Why would you want to start taking your own SS now instead of letting it grow 8% (guaranteed) by waiting another year?
Like I said, opensocialsecurity showed no benefit to waiting in terms of maximizing NPV. We will have enough cash flow to where I'm not worried about an additional 8% SS when the effect on NPV is ~0. We have an unusual situation in that the lower earner is also more than a few years older than the higher earner. This results in the NPV vs. filing date curve for when to take my own benefit being extremely flat. Any filing date for my retirement benefit between my age 68y 3m and 69y 11m results in an NPV of >99% of the maximum. The only reason I didn't file earlier at 68y 3m is that I needed to wait to start SS until 2021 to mitigate the tax impact of the additional SS income on 2020's income taxes.

I know of no ‘SS tool or calculator’ that takes Roth conversions into effect. (You likely need to save the room in the lower tax brackets for Roth conversions.).
That may be, however, I've been doing Roth conversions for the last 5 years and I've done all the Roth conversions I'm going to do, so ... not a factor.

Have you already confirmed that Roth conversions now and next year don’t benefit you very much? Have you estimated your taxes and tax bracket when you and your spouse are both over 72 for an entire year and have taken RMDs for a whole year as well as SS and then compared that to your current taxes and tax bracket?
Yes and yes. My RMDs will be done using QCDs, so ... no tax impact.
celia wrote: Fri Oct 09, 2020 4:45 pm
One Ping wrote: Fri Oct 09, 2020 2:57 pm I'm leaning toward calling, because at the same time we would want to transition my spouse off their own benefit to spousal off my benefit.
It appears to me that you have more important issues here than how to contact SS.
Nope. That is the last issue I have (had :happy ) regarding my SS filing scenario.

Current rules say a person can only collect their own benefit or their spousal benefit, whichever one is higher.
That may be what the current law says, but when I filed I was eligible to file a 'restricted' application for just my spousal benefit.
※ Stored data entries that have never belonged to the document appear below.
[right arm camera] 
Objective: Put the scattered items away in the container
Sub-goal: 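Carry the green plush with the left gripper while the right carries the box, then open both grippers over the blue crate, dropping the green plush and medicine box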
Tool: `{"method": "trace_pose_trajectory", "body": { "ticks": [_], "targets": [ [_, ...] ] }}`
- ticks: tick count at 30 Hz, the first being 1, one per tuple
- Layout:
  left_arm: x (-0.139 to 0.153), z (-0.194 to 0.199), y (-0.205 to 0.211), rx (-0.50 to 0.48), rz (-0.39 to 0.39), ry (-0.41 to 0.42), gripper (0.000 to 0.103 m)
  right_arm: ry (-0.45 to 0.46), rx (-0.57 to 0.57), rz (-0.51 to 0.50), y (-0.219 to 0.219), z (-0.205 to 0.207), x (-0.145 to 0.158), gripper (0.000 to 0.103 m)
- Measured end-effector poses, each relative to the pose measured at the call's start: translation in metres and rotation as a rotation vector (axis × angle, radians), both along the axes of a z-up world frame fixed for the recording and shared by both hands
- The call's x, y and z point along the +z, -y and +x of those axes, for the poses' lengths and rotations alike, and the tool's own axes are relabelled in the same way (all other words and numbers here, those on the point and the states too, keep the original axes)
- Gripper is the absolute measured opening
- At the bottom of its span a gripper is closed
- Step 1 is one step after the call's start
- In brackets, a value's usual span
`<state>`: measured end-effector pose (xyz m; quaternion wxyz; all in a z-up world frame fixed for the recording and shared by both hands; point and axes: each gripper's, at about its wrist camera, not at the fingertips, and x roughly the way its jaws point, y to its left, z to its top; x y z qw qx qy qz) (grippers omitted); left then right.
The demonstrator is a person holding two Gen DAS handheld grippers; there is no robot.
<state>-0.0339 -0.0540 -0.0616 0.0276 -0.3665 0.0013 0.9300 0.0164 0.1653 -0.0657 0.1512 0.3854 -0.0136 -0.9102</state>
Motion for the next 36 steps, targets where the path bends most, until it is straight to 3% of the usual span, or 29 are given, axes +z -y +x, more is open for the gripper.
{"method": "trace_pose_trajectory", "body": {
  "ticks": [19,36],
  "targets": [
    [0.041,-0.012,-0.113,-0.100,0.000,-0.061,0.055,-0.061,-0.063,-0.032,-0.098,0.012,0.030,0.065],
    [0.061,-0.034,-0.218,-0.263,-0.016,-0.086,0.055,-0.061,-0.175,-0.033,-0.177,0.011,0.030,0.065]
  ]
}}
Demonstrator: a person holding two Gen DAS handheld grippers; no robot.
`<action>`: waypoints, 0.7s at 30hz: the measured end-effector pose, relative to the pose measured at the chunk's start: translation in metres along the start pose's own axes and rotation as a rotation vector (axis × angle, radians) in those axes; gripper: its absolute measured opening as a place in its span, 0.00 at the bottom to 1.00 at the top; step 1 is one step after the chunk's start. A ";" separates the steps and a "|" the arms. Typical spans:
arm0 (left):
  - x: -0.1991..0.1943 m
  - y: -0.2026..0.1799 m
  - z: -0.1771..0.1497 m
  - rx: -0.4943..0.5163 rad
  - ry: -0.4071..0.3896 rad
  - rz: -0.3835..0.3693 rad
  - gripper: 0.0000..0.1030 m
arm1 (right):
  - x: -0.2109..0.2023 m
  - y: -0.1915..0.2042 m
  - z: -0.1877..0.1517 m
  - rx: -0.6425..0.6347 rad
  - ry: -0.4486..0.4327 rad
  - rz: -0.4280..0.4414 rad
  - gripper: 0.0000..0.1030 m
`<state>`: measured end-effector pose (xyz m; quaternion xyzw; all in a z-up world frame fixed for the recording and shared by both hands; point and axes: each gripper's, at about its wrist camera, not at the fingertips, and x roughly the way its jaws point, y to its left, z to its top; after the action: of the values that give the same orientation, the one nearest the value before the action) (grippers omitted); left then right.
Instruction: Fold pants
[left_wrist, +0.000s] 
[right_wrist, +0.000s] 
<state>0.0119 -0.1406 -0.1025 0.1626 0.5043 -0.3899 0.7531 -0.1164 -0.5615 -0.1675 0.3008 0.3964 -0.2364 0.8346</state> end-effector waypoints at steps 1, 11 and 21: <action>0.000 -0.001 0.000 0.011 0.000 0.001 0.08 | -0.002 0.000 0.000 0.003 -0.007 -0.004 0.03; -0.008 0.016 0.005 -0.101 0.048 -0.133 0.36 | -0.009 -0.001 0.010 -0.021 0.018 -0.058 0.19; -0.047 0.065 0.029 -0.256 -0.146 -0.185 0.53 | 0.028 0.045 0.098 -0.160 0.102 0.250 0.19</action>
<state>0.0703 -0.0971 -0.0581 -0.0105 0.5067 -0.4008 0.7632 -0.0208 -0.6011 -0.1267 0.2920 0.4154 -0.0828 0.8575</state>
And I don’t understand why your spouse started SS early, but now wants to collect spousal.
My spouse didn't file early, they filed for their own benefit at their FRA. There was no benefit to them in waiting longer since it would not increase their spousal benefit (note: filing before FRA would have ultimately reduced their spousal benefit). My spouse's spousal benefit is substantially greater than their current retirement benefit(~3x), so ... why wouldn't they want the larger benefit?

If their own benefit is less than half of yours, why didn’t you file and suspend at FRA while waiting to collect when you were 70? And your spouse could have collected spousal all this time.
I was not eligible to file and suspend (born too late.)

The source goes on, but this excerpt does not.